- _Problem requirements_
Copy out all of the data word for word. Omit every picture.

- _Collected data_
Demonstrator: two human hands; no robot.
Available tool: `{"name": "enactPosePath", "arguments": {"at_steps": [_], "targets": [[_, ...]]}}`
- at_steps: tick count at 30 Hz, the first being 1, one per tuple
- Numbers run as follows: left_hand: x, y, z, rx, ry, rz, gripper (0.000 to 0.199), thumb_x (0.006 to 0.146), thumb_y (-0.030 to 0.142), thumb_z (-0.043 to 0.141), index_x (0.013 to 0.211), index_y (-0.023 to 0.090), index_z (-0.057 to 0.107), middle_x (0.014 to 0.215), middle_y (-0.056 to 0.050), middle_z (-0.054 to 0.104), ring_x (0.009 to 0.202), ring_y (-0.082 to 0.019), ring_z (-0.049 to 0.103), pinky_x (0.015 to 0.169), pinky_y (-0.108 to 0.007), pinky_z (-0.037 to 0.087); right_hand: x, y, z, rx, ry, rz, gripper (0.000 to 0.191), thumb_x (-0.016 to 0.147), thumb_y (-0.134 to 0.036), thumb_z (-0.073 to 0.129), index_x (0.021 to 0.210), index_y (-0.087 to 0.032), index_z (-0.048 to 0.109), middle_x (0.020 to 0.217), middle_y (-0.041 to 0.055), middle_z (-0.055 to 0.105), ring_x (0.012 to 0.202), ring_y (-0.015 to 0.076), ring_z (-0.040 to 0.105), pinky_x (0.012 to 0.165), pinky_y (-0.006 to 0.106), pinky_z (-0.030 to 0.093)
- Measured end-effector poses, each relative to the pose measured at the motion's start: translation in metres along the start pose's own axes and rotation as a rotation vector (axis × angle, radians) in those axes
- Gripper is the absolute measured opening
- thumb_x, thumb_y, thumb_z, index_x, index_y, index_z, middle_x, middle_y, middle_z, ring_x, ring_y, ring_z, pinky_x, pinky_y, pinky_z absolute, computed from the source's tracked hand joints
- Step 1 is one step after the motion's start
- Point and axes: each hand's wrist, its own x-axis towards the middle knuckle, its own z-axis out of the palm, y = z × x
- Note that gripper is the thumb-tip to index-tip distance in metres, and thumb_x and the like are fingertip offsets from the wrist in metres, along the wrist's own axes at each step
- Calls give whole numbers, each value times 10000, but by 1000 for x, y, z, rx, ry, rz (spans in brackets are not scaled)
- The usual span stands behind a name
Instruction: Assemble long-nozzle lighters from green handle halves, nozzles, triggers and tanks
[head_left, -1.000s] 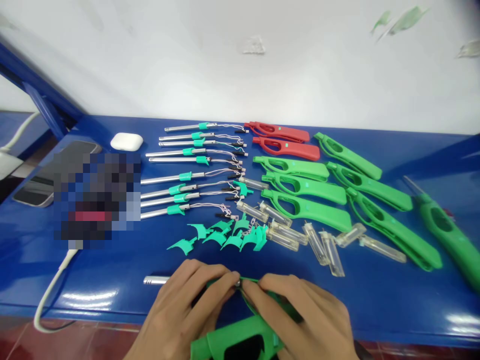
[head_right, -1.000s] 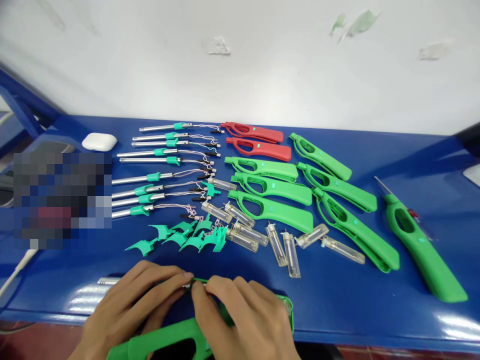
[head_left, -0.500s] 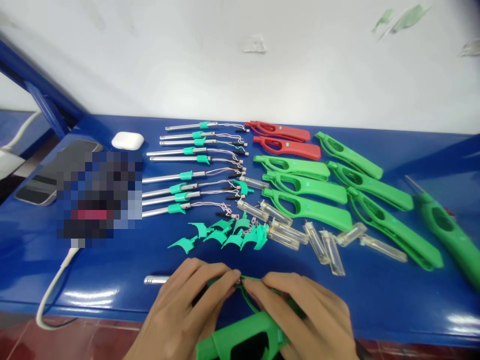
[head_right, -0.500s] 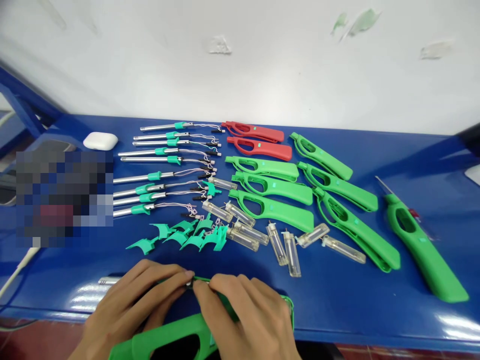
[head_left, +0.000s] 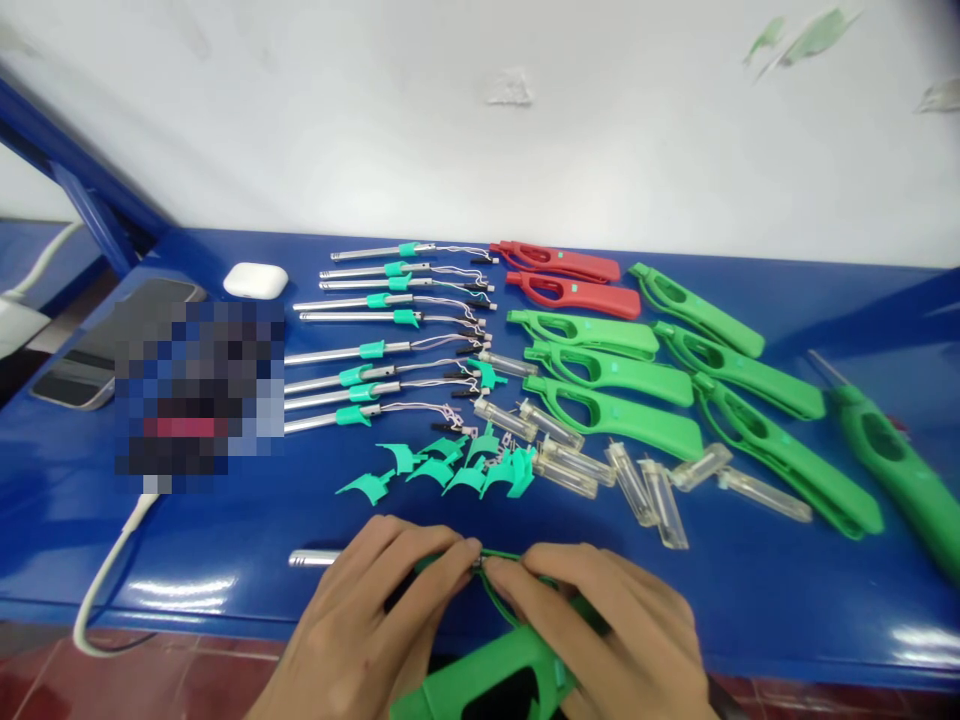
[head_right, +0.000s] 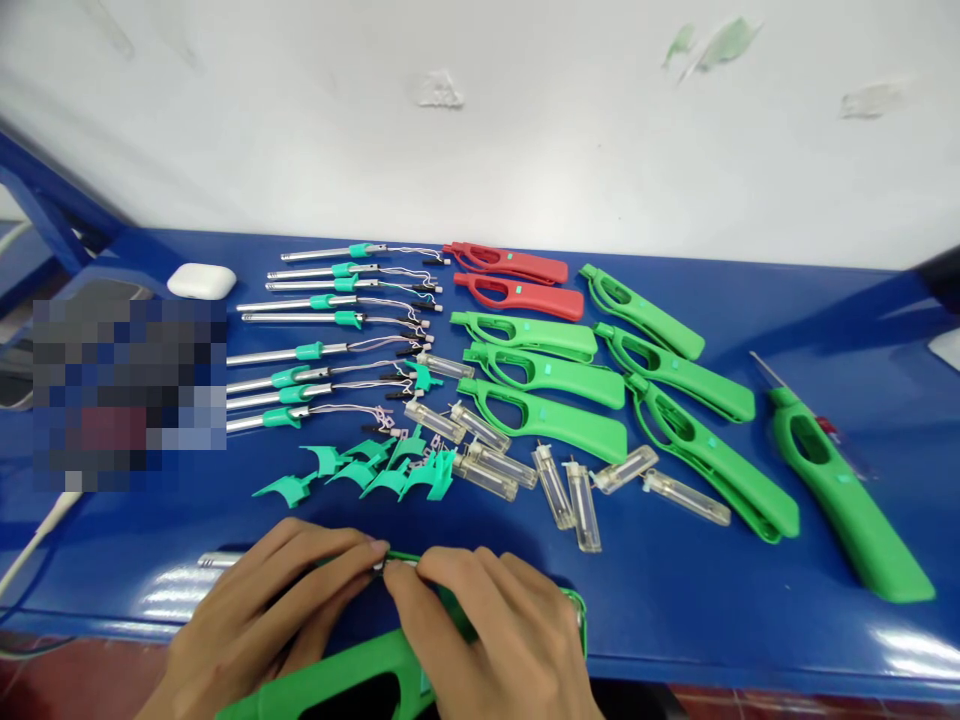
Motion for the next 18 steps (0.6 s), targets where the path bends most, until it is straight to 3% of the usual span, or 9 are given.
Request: {"name": "enactPosePath", "arguments": {"at_steps": [7, 10, 13, 18], "targets": [[-6, -1, 1, -40, -17, -19, 386, 1070, 82, 512, 1412, 208, 637, 1255, -77, 705, 1100, -175, 676, 953, -301, 601, 2, 5, -8, -4, -166, -69, 351, 1037, -65, 443, 1128, -160, 767, 956, 40, 759, 718, 120, 720, 632, 255, 586], [-1, 2, -2, -43, 3, -26, 399, 1082, 77, 491, 1441, 197, 616, 1227, -75, 710, 1068, -150, 684, 914, -252, 609, -5, 6, -5, 7, -155, -36, 344, 972, -38, 508, 1145, -181, 768, 970, 44, 743, 728, 125, 718, 630, 255, 583], [5, 5, -6, -28, 33, -6, 339, 1103, 128, 474, 1396, 185, 636, 1177, -69, 743, 1027, -142, 716, 889, -229, 627, -13, 7, -1, -12, -149, 1, 358, 957, -50, 558, 1214, -209, 750, 1045, 48, 749, 823, 149, 742, 721, 285, 613], [9, 5, -6, -70, 13, -25, 270, 1085, 137, 522, 1306, 205, 662, 1188, -54, 749, 1044, -159, 725, 897, -252, 637, -11, 10, -2, -59, -185, -84, 438, 958, -44, 503, 1318, -186, 709, 1140, 56, 782, 887, 174, 770, 758, 299, 628]]}}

- _Written reply_
Demonstrator: two human hands; no robot.
Available tool: `{"name": "enactPosePath", "arguments": {"at_steps": [_], "targets": [[_, ...]]}}`
- at_steps: tick count at 30 Hz, the first being 1, one per tuple
- Numbers run as follows: left_hand: x, y, z, rx, ry, rz, gripper (0.000 to 0.199), thumb_x (0.006 to 0.146), thumb_y (-0.030 to 0.142), thumb_z (-0.043 to 0.141), index_x (0.013 to 0.211), index_y (-0.023 to 0.090), index_z (-0.057 to 0.107), middle_x (0.014 to 0.215), middle_y (-0.056 to 0.050), middle_z (-0.054 to 0.104), ring_x (0.009 to 0.202), ring_y (-0.082 to 0.019), ring_z (-0.049 to 0.103), pinky_x (0.015 to 0.169), pinky_y (-0.108 to 0.007), pinky_z (-0.037 to 0.087); right_hand: x, y, z, rx, ry, rz, gripper (0.000 to 0.191), thumb_x (-0.016 to 0.147), thumb_y (-0.134 to 0.036), thumb_z (-0.073 to 0.129), index_x (0.021 to 0.210), index_y (-0.087 to 0.032), index_z (-0.048 to 0.109), middle_x (0.020 to 0.217), middle_y (-0.041 to 0.055), middle_z (-0.055 to 0.105), ring_x (0.012 to 0.202), ring_y (-0.015 to 0.076), ring_z (-0.040 to 0.105), pinky_x (0.012 to 0.165), pinky_y (-0.006 to 0.106), pinky_z (-0.030 to 0.093)
- Measured end-effector poses, each relative to the pose measured at the motion's start: translation in metres along the start pose's own axes and rotation as a rotation vector (axis × angle, radians) in those axes
- Gripper is the absolute measured opening
- thumb_x, thumb_y, thumb_z, index_x, index_y, index_z, middle_x, middle_y, middle_z, ring_x, ring_y, ring_z, pinky_x, pinky_y, pinky_z absolute, computed from the source's tracked hand joints
- Step 1 is one step after the motion's start
- Point and axes: each hand's wrist, its own x-axis towards the middle knuckle, its own z-axis out of the palm, y = z × x
- Note that gripper is the thumb-tip to index-tip distance in metres, and thumb_x and the like are fingertip offsets from the wrist in metres, along the wrist's own axes at each step
- Calls give whole numbers, each value times 10000, but by 1000 for x, y, z, rx, ry, rz (spans in brackets are not scaled)
- The usual span stands behind a name
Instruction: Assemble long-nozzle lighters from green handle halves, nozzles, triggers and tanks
[head_left, -1.000s] 
[head_right, -1.000s] 
[head_left, -0.500s] 
[head_right, -0.500s] 
[head_left, +0.000s] 
[head_right, +0.000s] 
Motion for the next 18 steps (0.6 s), targets where the path bends most, until it is straight to 3% of the usual span, or 9 are given.
Request: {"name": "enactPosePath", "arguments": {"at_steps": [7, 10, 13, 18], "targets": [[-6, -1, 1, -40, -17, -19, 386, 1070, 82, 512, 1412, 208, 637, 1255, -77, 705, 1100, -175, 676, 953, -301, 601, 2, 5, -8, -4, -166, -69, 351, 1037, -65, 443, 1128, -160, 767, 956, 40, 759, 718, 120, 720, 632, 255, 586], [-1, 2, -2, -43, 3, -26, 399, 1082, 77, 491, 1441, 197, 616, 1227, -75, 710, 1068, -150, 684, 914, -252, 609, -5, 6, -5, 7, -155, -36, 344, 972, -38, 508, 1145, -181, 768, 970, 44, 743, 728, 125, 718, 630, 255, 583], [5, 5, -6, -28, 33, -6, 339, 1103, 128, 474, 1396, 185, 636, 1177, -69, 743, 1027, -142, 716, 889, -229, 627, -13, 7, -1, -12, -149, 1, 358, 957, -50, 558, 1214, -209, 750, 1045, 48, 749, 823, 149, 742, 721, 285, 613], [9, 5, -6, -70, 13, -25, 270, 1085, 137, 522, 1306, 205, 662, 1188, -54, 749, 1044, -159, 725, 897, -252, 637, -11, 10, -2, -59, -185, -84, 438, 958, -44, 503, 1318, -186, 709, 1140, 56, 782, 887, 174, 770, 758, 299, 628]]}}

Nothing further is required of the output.